The assignment? A terza rima, the interlocking poetic form made famous by Dante's Inferno.

The theme? Gratitude.

For once, I knew instantly how this theme would inform my poem: There was no doubt its subject would be my poetry sisters, without whom I would not have explored poetry's "Here Be Dragons" waters. Without them, I'd still be stuck in my safe, shallow, shoals. (Or perhaps, if Dante were my guide, be marooned in poetry purgatory.) The only trick was putting all that into iambic pentameter in the rhyme scheme of a terza rima:

a
b
a

b
c
b

(repeat as necessary, and end with a couplet, if desired.)


In the end, my poem became a tribute to the poems The Poetry Seven tackled this year. Usually, I try to write to a wider audience, but this one is different. I know I'm a better writer when I write with friends---and I needed to say thank you, loud and clear.


(Links to my sister's Terza Rimas today can be found inside the poem.)


A Terza Rima for the Poetry Seven

Sisters do not let sisters ode alone
Nor do they, solo, rondeau redoublé
If raccontino calls, they hold the phone,

And bellow for some muse-y muscle; they
deep six, by stanza, surly sestinas
and dig a common grave for dross cliché.

Don’t bother asking for their subpoenas
To brashly bait expanding etheree
Nothing stops these pen-slinging tsarinas.

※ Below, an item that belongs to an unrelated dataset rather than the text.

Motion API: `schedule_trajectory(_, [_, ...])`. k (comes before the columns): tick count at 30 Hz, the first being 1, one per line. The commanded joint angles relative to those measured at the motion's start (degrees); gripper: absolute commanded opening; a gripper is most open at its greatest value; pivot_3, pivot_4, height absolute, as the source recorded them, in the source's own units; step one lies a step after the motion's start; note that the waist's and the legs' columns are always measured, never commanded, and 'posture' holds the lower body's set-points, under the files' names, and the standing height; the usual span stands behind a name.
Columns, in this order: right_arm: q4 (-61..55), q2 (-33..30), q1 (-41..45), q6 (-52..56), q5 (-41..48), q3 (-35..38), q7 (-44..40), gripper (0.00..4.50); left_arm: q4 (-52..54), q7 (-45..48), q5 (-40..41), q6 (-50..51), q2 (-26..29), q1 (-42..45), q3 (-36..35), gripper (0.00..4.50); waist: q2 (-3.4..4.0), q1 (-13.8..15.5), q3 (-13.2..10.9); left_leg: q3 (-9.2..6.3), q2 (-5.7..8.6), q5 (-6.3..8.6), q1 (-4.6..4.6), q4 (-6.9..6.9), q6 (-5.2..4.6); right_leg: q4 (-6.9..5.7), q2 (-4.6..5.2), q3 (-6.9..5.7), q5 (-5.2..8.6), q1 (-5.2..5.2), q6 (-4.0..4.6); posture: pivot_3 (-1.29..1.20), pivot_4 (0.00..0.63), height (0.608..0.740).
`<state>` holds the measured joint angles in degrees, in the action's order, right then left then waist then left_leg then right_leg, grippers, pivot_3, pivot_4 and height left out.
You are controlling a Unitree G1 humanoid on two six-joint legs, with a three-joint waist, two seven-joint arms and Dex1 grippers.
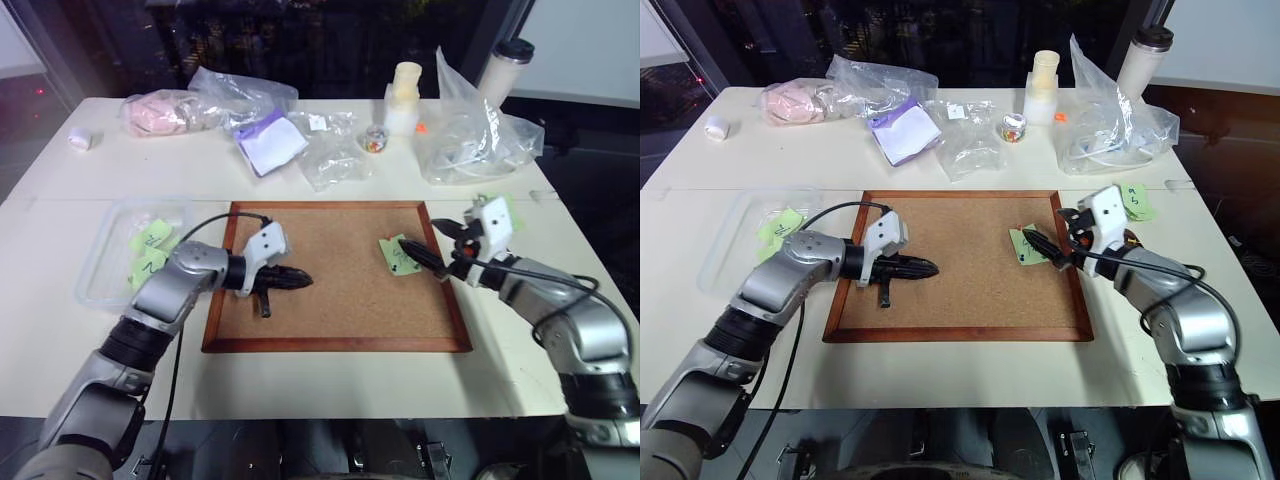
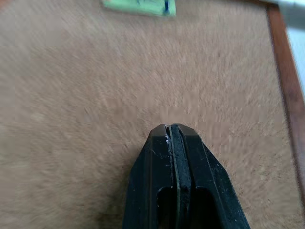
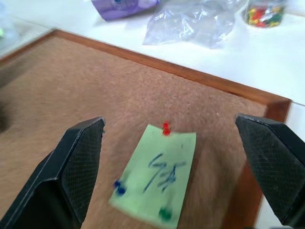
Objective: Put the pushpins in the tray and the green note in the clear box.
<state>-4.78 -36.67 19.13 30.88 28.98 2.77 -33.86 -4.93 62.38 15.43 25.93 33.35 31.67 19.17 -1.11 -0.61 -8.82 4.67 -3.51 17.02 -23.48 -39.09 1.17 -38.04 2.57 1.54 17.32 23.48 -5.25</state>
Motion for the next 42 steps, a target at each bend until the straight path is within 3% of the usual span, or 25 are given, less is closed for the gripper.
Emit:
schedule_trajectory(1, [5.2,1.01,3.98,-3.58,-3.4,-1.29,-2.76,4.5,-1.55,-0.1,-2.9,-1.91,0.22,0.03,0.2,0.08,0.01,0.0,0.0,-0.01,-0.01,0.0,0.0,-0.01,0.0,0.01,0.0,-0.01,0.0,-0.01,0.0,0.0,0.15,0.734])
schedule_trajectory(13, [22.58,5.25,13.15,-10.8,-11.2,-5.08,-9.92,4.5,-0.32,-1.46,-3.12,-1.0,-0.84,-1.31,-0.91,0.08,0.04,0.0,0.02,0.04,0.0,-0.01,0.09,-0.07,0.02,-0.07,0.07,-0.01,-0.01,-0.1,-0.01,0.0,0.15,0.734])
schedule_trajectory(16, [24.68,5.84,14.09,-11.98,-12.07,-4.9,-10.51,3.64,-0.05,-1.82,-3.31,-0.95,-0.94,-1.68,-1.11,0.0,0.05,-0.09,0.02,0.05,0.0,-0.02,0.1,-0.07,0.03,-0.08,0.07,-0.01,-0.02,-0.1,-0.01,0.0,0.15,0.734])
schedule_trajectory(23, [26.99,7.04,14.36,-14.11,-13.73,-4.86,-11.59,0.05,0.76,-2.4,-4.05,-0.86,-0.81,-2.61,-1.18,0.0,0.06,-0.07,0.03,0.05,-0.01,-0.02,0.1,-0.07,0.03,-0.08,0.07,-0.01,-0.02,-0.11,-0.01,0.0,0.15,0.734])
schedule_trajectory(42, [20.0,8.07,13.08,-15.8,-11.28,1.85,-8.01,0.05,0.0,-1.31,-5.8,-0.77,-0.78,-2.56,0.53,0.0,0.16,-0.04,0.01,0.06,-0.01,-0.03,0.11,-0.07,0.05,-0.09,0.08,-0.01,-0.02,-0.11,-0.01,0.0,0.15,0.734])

Once snagged, they let no villanelle go free;
Mouthy haiku in operating rooms
are re-lined and re-stitched, repeatedly;

So do not question who wears the pantoums
here; it’s seven sonnet-crowned, brave harpies:
Laura, Kel, Trish, Liz, Andi, T. : nom de plumes

who together with laptops (or Sharpies)
have danced the sedoka and triolet;
and ekprasticated art farandwee.

I’m grateful to wield words with this septet:
Friends, forever. Poetesses, well-met.

---Sara Lewis Holmes (all rights reserved)


Poetry Friday is hosted today by Laura at Writing the World for Kids.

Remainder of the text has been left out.